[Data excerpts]
%%
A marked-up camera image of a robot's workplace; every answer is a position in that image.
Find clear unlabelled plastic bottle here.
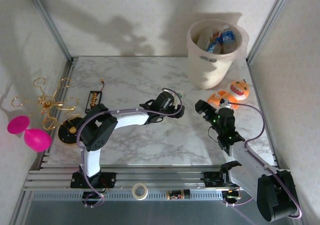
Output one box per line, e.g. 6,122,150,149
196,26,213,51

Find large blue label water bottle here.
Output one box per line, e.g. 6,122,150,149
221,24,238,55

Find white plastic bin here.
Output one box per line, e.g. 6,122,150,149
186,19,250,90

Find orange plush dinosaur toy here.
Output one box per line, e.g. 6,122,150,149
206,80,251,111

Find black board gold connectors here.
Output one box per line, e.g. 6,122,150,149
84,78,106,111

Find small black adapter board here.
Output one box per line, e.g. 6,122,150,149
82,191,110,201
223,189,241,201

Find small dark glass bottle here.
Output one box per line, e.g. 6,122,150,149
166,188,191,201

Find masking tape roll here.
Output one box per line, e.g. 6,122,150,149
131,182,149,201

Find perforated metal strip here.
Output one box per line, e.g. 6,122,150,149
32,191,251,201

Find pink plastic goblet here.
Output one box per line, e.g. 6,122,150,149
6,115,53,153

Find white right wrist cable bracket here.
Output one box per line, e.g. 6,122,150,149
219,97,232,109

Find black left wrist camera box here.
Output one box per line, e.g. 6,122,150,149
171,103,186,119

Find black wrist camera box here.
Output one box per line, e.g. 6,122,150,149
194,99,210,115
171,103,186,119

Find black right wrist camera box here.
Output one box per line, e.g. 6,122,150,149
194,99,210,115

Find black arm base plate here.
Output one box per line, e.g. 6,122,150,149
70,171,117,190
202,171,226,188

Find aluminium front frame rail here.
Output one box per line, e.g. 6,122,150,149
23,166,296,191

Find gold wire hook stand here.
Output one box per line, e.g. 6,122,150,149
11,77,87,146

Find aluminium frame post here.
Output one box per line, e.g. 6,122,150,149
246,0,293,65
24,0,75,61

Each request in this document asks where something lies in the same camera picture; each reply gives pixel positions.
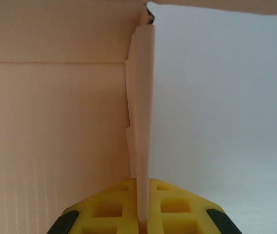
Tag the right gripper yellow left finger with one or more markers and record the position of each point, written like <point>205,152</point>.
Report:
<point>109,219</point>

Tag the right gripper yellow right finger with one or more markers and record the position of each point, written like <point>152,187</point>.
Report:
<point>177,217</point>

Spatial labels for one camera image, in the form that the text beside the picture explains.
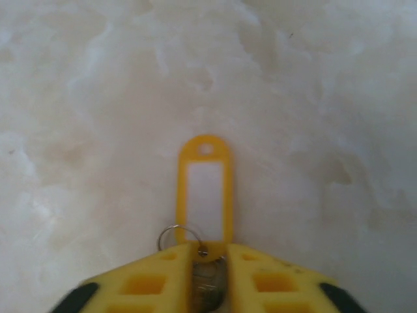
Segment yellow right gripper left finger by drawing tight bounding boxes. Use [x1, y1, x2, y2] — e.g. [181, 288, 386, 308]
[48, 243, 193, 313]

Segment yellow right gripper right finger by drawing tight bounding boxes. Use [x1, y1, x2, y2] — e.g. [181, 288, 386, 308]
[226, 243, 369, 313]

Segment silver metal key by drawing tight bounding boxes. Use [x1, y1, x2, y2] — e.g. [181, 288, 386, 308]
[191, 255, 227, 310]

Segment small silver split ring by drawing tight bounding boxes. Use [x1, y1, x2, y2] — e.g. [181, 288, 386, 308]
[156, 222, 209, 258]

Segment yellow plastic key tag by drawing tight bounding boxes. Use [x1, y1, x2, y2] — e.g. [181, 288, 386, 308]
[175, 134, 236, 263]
%%
%%
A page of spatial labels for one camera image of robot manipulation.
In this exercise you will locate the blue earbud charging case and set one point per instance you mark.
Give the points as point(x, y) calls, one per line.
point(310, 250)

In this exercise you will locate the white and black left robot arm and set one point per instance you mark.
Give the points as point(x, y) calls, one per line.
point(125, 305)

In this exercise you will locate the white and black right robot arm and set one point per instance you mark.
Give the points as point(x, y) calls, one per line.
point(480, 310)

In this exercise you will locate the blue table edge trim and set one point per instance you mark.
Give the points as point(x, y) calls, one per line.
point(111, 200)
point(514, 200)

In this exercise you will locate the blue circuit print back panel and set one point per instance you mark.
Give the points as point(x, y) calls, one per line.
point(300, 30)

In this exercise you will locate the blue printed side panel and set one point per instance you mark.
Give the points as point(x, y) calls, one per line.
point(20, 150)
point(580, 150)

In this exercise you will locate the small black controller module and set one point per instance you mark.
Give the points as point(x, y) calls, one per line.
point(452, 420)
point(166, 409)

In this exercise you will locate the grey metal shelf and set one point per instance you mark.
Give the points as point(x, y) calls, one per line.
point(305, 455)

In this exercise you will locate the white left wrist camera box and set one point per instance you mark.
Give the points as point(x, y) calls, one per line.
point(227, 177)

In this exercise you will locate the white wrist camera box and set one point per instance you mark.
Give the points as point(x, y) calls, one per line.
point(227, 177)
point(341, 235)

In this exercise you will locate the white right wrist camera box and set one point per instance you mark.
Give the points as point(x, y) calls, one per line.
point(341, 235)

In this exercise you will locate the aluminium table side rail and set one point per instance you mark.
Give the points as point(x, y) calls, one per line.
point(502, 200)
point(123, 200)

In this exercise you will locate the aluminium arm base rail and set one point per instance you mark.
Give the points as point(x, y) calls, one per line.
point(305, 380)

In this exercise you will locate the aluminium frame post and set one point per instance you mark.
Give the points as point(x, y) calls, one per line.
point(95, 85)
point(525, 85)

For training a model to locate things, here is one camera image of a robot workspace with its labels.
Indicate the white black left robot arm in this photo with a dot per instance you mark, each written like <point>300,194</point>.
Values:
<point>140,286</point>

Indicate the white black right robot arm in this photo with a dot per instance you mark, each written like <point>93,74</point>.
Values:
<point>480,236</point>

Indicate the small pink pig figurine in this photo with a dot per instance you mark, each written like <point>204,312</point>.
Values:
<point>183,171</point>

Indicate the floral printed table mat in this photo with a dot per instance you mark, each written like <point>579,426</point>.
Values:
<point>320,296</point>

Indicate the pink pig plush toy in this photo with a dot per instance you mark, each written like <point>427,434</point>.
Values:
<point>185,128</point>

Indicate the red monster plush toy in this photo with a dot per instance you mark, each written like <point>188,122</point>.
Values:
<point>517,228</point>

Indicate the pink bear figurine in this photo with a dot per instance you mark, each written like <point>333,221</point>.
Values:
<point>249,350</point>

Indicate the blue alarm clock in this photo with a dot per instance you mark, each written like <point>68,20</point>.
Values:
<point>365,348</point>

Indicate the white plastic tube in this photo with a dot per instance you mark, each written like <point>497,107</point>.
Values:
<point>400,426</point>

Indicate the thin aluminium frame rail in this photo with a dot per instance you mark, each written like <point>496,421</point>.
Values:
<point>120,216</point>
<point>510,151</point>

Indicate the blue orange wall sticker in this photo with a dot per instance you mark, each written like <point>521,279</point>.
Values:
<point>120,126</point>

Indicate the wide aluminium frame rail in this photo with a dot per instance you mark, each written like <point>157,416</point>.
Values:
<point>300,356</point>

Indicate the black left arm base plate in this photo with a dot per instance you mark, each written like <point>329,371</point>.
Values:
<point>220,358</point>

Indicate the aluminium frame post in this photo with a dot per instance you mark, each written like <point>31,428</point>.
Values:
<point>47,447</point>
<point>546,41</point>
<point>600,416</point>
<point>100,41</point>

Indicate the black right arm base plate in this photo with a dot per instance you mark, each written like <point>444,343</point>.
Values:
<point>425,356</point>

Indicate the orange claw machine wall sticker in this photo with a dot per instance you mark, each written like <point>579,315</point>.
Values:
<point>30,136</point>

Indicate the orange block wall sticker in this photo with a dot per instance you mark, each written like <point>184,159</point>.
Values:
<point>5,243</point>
%%
State only the count of lines above that hold the string "bottle".

3